* What to do *
Skip the pictures, please, and write out exactly the lines from the opening of the data through the line containing "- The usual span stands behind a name".

* Exercise data *

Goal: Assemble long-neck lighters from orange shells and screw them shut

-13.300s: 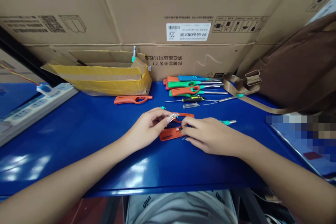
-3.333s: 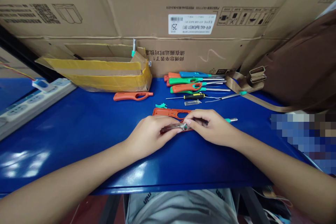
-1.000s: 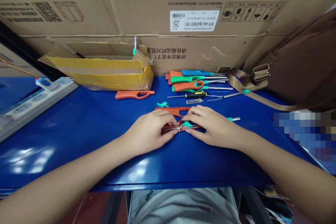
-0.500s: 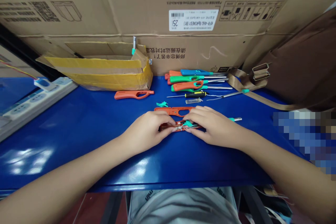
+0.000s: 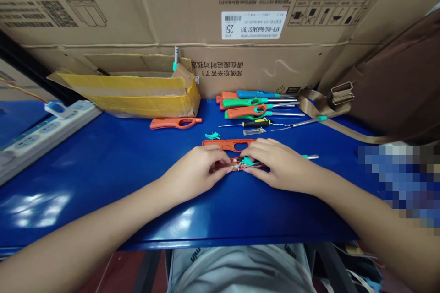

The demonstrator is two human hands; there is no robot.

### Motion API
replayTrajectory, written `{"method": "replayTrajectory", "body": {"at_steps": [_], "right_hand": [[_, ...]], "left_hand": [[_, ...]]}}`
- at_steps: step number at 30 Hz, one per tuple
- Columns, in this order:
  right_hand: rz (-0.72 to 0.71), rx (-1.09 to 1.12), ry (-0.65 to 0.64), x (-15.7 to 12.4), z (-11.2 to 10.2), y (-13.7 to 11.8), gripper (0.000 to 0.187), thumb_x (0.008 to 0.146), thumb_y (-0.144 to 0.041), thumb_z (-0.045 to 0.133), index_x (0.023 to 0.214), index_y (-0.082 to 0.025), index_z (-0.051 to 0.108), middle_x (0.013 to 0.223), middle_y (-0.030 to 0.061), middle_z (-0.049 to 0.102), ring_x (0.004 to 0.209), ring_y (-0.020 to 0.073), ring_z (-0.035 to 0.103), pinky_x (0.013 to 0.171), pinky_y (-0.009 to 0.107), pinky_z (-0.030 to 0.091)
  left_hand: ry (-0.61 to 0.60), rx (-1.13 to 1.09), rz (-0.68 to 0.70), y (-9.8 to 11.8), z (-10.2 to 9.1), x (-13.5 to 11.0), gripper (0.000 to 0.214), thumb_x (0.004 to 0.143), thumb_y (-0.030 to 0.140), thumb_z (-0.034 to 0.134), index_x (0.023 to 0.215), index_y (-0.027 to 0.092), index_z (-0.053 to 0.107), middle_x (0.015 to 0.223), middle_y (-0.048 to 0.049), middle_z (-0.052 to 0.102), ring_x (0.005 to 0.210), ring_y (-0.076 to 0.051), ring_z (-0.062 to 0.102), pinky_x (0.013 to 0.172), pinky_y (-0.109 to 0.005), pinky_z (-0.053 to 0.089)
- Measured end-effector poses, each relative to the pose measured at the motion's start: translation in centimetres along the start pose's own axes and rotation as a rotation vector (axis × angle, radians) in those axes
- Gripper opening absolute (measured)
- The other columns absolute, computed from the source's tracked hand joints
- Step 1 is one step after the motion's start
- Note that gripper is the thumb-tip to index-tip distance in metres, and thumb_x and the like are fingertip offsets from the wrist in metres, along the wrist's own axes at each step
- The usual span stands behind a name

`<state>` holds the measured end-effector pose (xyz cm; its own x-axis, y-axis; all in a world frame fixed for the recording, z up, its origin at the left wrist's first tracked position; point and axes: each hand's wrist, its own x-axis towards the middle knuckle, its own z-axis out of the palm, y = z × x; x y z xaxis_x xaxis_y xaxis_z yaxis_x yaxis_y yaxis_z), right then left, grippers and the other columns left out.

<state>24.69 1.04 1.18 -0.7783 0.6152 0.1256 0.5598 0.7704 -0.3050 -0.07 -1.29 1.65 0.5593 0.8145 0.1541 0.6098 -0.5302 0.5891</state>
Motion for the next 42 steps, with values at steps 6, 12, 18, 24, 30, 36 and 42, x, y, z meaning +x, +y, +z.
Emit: {"method": "replayTrajectory", "body": {"at_steps": [6, 12, 18, 24, 30, 36, 42], "right_hand": [[0.010, 0.013, -0.013, 0.1, -0.2, -0.1, 0.021, 0.100, -0.032, 0.058, 0.116, -0.020, 0.066, 0.106, 0.0092, 0.070, 0.098, 0.0244, 0.061, 0.088, 0.041, 0.047], [0.011, 0.001, -0.021, 0.1, -0.1, -0.1, 0.022, 0.100, -0.031, 0.058, 0.117, -0.019, 0.066, 0.107, 0.0098, 0.070, 0.099, 0.0249, 0.061, 0.090, 0.042, 0.047], [0.003, 0.013, -0.002, 0.0, -0.2, -0.1, 0.021, 0.100, -0.031, 0.058, 0.117, -0.020, 0.065, 0.106, 0.0092, 0.070, 0.096, 0.0240, 0.061, 0.088, 0.041, 0.046], [0.057, 0.091, 0.062, 0.2, 0.0, 0.0, 0.013, 0.095, -0.031, 0.064, 0.104, -0.022, 0.068, 0.100, 0.0057, 0.070, 0.094, 0.0224, 0.060, 0.085, 0.038, 0.045], [0.122, 0.219, 0.152, 0.6, 0.6, 0.3, 0.002, 0.090, -0.021, 0.067, 0.090, -0.019, 0.068, 0.086, 0.0033, 0.066, 0.085, 0.0182, 0.060, 0.077, 0.031, 0.047], [0.118, 0.247, 0.173, 0.7, 0.7, 0.3, 0.004, 0.089, -0.023, 0.070, 0.089, -0.019, 0.070, 0.084, 0.0028, 0.066, 0.082, 0.0173, 0.061, 0.074, 0.030, 0.048], [0.198, 0.299, 0.177, 0.8, 0.9, 0.2, 0.007, 0.086, -0.024, 0.075, 0.087, -0.018, 0.071, 0.083, 0.0023, 0.065, 0.079, 0.0159, 0.061, 0.072, 0.028, 0.048]], "left_hand": [[-0.019, -0.006, -0.036, 0.1, -0.4, 0.0, 0.011, 0.091, 0.020, 0.066, 0.093, 0.017, 0.076, 0.076, -0.0019, 0.070, 0.062, -0.012, 0.059, 0.057, -0.023, 0.044], [-0.063, -0.013, -0.062, 0.0, -0.8, 0.1, 0.014, 0.093, 0.021, 0.065, 0.098, 0.019, 0.078, 0.083, -0.0033, 0.074, 0.067, -0.013, 0.061, 0.063, -0.025, 0.047], [-0.057, -0.009, -0.057, -0.3, -1.1, 0.2, 0.011, 0.087, 0.022, 0.072, 0.095, 0.019, 0.079, 0.077, -0.0017, 0.073, 0.062, -0.012, 0.060, 0.059, -0.023, 0.045], [-0.015, 0.038, -0.053, -0.2, -1.1, 0.1, 0.012, 0.090, 0.024, 0.070, 0.095, 0.023, 0.080, 0.087, -0.0018, 0.074, 0.070, -0.014, 0.061, 0.062, -0.025, 0.045], [-0.048, 0.009, -0.100, 0.0, -1.2, 0.1, 0.010, 0.090, 0.025, 0.072, 0.091, 0.026, 0.082, 0.086, -0.0012, 0.074, 0.073, -0.015, 0.063, 0.067, -0.026, 0.047], [-0.058, 0.018, -0.098, -0.1, -1.2, 0.2, 0.011, 0.090, 0.023, 0.070, 0.090, 0.025, 0.081, 0.085, -0.0013, 0.074, 0.073, -0.016, 0.064, 0.067, -0.026, 0.047], [-0.072, 0.018, -0.107, -0.2, -1.0, 0.2, 0.011, 0.090, 0.024, 0.071, 0.094, 0.026, 0.081, 0.087, -0.0011, 0.075, 0.075, -0.016, 0.065, 0.069, -0.026, 0.047]]}}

* Solved problem *
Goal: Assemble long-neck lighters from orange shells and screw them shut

-13.300s: 
-3.333s: 
-1.000s: 
-0.500s: 
+0.000s: 

The demonstrator is two human hands; there is no robot.

### Motion API
replayTrajectory, written `{"method": "replayTrajectory", "body": {"at_steps": [_], "right_hand": [[_, ...]], "left_hand": [[_, ...]]}}`
- at_steps: step number at 30 Hz, one per tuple
- Columns, in this order:
  right_hand: rz (-0.72 to 0.71), rx (-1.09 to 1.12), ry (-0.65 to 0.64), x (-15.7 to 12.4), z (-11.2 to 10.2), y (-13.7 to 11.8), gripper (0.000 to 0.187), thumb_x (0.008 to 0.146), thumb_y (-0.144 to 0.041), thumb_z (-0.045 to 0.133), index_x (0.023 to 0.214), index_y (-0.082 to 0.025), index_z (-0.051 to 0.108), middle_x (0.013 to 0.223), middle_y (-0.030 to 0.061), middle_z (-0.049 to 0.102), ring_x (0.004 to 0.209), ring_y (-0.020 to 0.073), ring_z (-0.035 to 0.103), pinky_x (0.013 to 0.171), pinky_y (-0.009 to 0.107), pinky_z (-0.030 to 0.091)
  left_hand: ry (-0.61 to 0.60), rx (-1.13 to 1.09), rz (-0.68 to 0.70), y (-9.8 to 11.8), z (-10.2 to 9.1), x (-13.5 to 11.0), gripper (0.000 to 0.214), thumb_x (0.004 to 0.143), thumb_y (-0.030 to 0.140), thumb_z (-0.034 to 0.134), index_x (0.023 to 0.215), index_y (-0.027 to 0.092), index_z (-0.053 to 0.107), middle_x (0.015 to 0.223), middle_y (-0.048 to 0.049), middle_z (-0.052 to 0.102), ring_x (0.005 to 0.210), ring_y (-0.076 to 0.051), ring_z (-0.062 to 0.102), pinky_x (0.013 to 0.172), pinky_y (-0.109 to 0.005), pinky_z (-0.053 to 0.089)
- Measured end-effector poses, each relative to the pose measured at the motion's start: translation in centimetres along the start pose's own axes and rotation as a rotation vector (axis × angle, radians) in those axes
- Gripper opening absolute (measured)
- The other columns absolute, computed from the source's tracked hand joints
- Step 1 is one step after the motion's start
- Note that gripper is the thumb-tip to index-tip distance in metres, and thumb_x and the like are fingertip offsets from the wrist in metres, along the wrist's own axes at each step
- The usual span stands behind a name

No further output is needed.